[What to produce]
Word for word, restate the lines from the start of the data below through the line containing "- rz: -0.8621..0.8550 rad".

[Data section]
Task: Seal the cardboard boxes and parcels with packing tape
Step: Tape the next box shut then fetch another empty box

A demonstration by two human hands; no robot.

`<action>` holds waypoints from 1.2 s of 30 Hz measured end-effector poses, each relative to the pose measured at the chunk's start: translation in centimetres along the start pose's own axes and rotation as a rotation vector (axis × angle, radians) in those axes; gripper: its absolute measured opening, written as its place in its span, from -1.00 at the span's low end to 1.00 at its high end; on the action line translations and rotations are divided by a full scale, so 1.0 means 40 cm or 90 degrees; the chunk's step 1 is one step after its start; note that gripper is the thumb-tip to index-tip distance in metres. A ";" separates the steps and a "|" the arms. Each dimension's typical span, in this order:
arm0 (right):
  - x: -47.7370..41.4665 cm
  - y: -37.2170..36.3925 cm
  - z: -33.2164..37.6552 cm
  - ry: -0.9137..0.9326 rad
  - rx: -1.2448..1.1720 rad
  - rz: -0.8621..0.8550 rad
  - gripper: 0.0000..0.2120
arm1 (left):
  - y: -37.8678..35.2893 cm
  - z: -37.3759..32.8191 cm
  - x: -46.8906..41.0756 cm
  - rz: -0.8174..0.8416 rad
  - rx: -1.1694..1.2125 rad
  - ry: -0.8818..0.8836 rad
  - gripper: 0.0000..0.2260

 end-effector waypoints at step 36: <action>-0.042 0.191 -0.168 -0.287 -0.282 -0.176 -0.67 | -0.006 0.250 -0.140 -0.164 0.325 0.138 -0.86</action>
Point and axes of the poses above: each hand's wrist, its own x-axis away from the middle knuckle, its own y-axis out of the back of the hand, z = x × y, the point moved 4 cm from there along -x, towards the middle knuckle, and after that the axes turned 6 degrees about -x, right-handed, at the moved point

[Response]
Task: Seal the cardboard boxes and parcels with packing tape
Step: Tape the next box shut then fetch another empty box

A demonstration by two human hands; no robot.

`<action>` holds waypoints from 1.2 s of 30 Hz measured end-effector poses, each relative to the pose measured at the chunk's start: translation in centimetres along the start pose's own axes and rotation as a rotation vector (axis × angle, radians) in those axes; gripper: its absolute measured opening, written as its place in its span, from -1.00 at the span's low end to 1.00 at its high end; on the action line translations and rotations are divided by a full scale, so 1.0 means 40 cm or 90 degrees; the chunk's step 1 is one step after its start; note that gripper is the thumb-tip to index-tip distance in metres. A ";" separates the steps and a "|" the arms. Each dimension's typical span, in this order:
arm0 (right):
  - x: -47.7370..41.4665 cm
  - y: -37.2170..36.3925 cm
  - z: -33.2164..37.6552 cm
  - ry: -0.9137..0.9326 rad
  - rx: -1.2448..1.1720 rad
  - rz: -0.8621..0.8550 rad

This output requires nothing further.